Please note that Mommsen uses the AUC chronology (Ab Urbe Condita), i.e. from the founding of the City of Rome. You can use this reference table to have the B.C. dates
From: The History of Rome, by Theodor Mommsen
Translated with the sanction of the author by William Purdie Dickson
The Senate as State-Council
With this arrangement was probably connected the apparently very ancient usage, in virtue of which the king previously submitted to the senate the proposals that were to be brought before the burgesses, and caused all its members one after another to give their opinion on the subject. As the senate had the right of cancelling the resolution adopted, it was natural for the king to assure himself beforehand that no opposition was to be apprehended from that quarter; as indeed in general, on the one hand, it was in accordance with Roman habits not to decide matters of importance without having taken counsel with other men, and on the other hand the senate was called, in virtue of its very composition, to act as a state-council to the ruler of the community.

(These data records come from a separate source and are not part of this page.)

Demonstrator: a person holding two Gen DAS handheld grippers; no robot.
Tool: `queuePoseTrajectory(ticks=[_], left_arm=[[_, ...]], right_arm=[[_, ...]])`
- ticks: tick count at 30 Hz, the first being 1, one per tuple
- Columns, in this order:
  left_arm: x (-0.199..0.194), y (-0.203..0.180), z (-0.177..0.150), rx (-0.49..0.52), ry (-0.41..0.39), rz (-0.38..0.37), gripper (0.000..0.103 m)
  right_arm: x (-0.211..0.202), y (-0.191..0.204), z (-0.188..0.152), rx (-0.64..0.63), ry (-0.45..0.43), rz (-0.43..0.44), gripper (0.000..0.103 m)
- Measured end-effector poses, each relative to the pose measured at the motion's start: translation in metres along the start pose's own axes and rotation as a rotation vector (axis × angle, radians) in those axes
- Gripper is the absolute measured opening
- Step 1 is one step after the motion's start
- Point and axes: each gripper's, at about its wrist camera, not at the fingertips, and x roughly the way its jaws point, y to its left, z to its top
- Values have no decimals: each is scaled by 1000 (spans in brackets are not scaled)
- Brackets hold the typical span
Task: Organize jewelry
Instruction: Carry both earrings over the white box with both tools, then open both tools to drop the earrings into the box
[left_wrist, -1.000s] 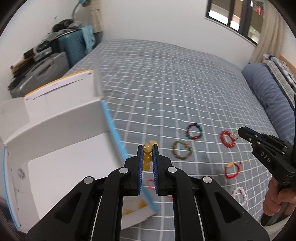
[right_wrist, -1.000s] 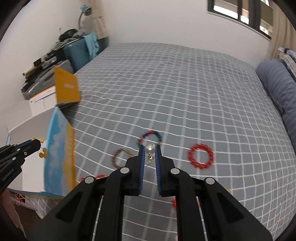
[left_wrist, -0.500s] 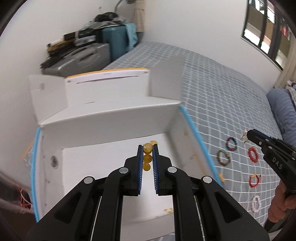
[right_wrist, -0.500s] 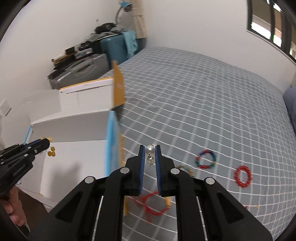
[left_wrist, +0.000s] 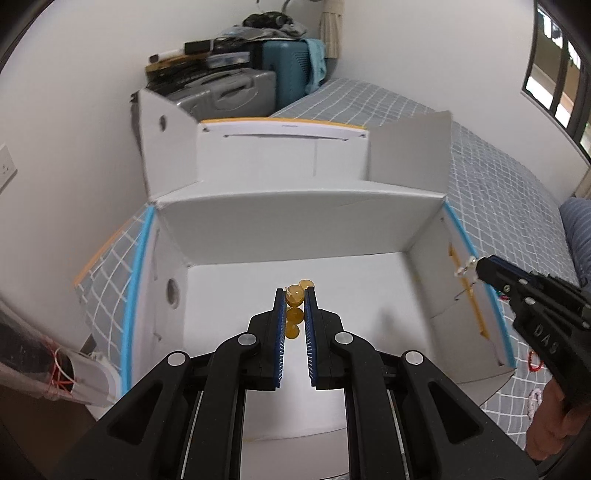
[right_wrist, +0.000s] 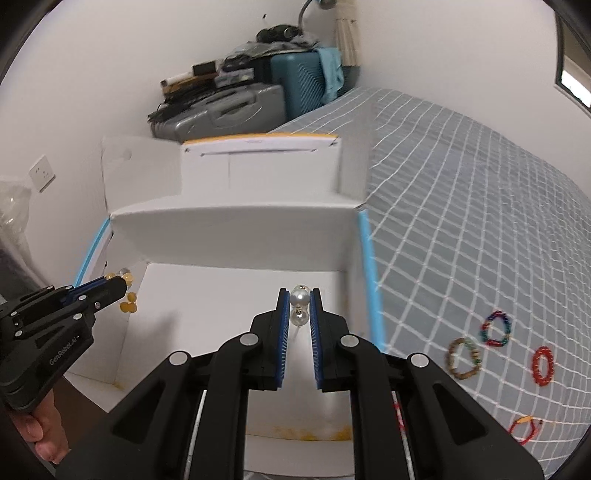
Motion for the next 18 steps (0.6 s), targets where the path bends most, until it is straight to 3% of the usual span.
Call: queuePoseTrajectory(ticks=[9,18], left_arm=[[21,18,-23,-15,57,-1,9],[36,23,-32,-26,95,-5,10]], right_arm=[[39,23,-15,2,91,9,10],[54,31,-24,-9,137,3,12]])
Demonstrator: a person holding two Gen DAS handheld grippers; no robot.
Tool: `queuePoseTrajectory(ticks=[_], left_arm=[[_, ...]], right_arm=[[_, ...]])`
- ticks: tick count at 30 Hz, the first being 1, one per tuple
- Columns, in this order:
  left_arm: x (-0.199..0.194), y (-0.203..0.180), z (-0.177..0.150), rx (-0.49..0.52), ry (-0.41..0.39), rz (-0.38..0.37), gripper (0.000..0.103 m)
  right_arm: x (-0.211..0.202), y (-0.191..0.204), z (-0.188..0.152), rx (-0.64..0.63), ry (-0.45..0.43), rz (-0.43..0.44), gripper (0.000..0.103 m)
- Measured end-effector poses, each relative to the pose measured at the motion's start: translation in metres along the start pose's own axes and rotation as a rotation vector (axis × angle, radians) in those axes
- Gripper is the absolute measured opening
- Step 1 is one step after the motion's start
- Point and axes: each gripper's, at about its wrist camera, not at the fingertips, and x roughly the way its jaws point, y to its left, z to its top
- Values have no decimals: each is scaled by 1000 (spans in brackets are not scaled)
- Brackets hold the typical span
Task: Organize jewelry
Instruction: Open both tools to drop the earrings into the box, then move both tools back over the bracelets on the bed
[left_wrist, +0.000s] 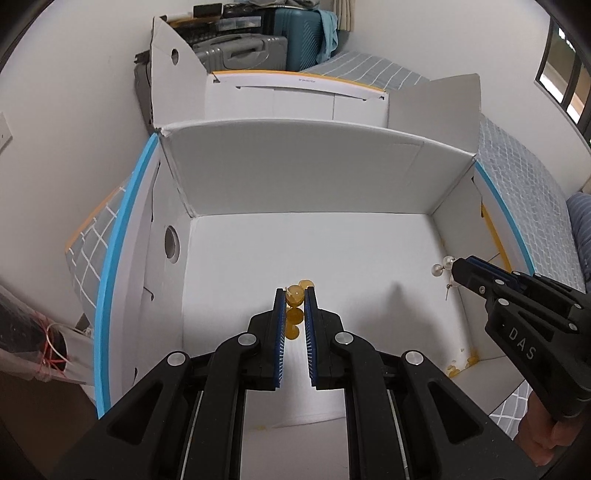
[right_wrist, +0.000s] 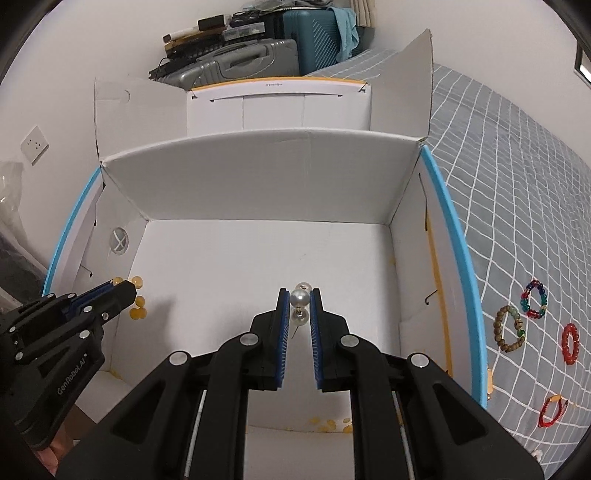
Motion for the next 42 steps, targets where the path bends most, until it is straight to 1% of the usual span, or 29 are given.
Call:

It was from this usage of giving counsel, far more than from the prerogatives which we have previously described, that the subsequent extensive powers of the senate were developed; but it was in its origin insignificant and really amounted only to the prerogative of the senators to answer, when they were asked a question. It may have been usual to ask the previous opinion of the senate in affairs of importance which were neither judicial nor military, as, for instance--apart from the proposals to be submitted to the assembly of the people--in the imposition of task-works and taxes, in the summoning of the burgesses to war-service, and in the disposal of the conquered territory; but such a previous consultation, though usual, was not legally necessary.
The king convoked the senate when he pleased, and laid before it his questions; no senator might declare his opinion unasked, still less might the senate meet without being summoned, except in the single case of its meeting on occasion of a vacancy to settle the order of succession in the office of -interrex-. That the king was moreover at liberty to call in and consult other men whom he trusted alongside of, and at the same time with, the senators, is in a high degree probable. The advice, accordingly, was not a command; the king might omit to comply with it, while the senate had no other means for giving practical effect to its views except the already-mentioned right of cassation, which was far from being universally applicable. "I have chosen you, not that ye may be my guides, but that ye may do my bidding:" these words, which a later author puts into the mouth of king Romulus, certainly express with substantial correctness the position of the senate in this respect.